- _WHAT THIS TASK INVOLVES_:
Every line in the material below that includes "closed" should be copied.

- _RAW DATA_:
::::::::::
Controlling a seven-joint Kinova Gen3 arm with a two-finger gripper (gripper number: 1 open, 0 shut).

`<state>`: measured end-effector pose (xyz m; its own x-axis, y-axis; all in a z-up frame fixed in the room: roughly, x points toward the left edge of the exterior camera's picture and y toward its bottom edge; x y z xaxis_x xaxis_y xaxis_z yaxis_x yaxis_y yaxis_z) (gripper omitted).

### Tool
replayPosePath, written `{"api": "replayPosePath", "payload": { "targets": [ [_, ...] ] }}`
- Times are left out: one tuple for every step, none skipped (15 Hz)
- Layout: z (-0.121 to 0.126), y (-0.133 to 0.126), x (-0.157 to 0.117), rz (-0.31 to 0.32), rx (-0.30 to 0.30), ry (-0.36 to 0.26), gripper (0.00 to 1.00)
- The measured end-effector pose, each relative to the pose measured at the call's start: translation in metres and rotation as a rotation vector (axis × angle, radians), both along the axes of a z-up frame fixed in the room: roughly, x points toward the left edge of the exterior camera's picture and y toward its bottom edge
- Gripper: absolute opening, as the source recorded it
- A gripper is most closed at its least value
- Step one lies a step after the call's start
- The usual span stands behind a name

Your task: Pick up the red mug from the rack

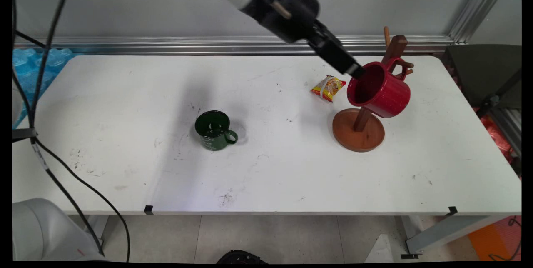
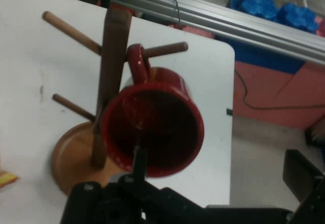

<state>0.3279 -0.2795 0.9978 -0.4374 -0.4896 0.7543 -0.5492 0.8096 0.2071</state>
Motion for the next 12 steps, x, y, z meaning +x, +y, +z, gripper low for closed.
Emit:
{"api": "replayPosePath", "payload": {
  "targets": [
    [-0.005,-0.004,-0.009,0.010,0.014,0.010,1.00],
    [-0.010,-0.007,-0.018,0.019,0.029,0.019,1.00],
    [-0.015,-0.010,-0.025,0.025,0.041,0.025,1.00],
    [-0.020,-0.013,-0.032,0.032,0.053,0.031,1.00],
    [-0.026,-0.016,-0.040,0.040,0.064,0.035,1.00],
    [-0.031,-0.019,-0.046,0.045,0.074,0.039,1.00],
    [-0.034,-0.020,-0.049,0.049,0.081,0.041,1.00],
    [-0.038,-0.022,-0.055,0.052,0.090,0.044,1.00],
    [-0.043,-0.025,-0.060,0.056,0.099,0.047,1.00],
    [-0.048,-0.026,-0.065,0.061,0.108,0.049,1.00],
    [-0.051,-0.028,-0.068,0.065,0.115,0.051,1.00],
    [-0.055,-0.029,-0.071,0.069,0.121,0.052,1.00]
  ]
}}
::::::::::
- _WRITTEN SOLUTION_:
- A gripper is most closed at its least value
Motion for the next 12 steps, x, y, z meaning +x, +y, +z, gripper low for closed.

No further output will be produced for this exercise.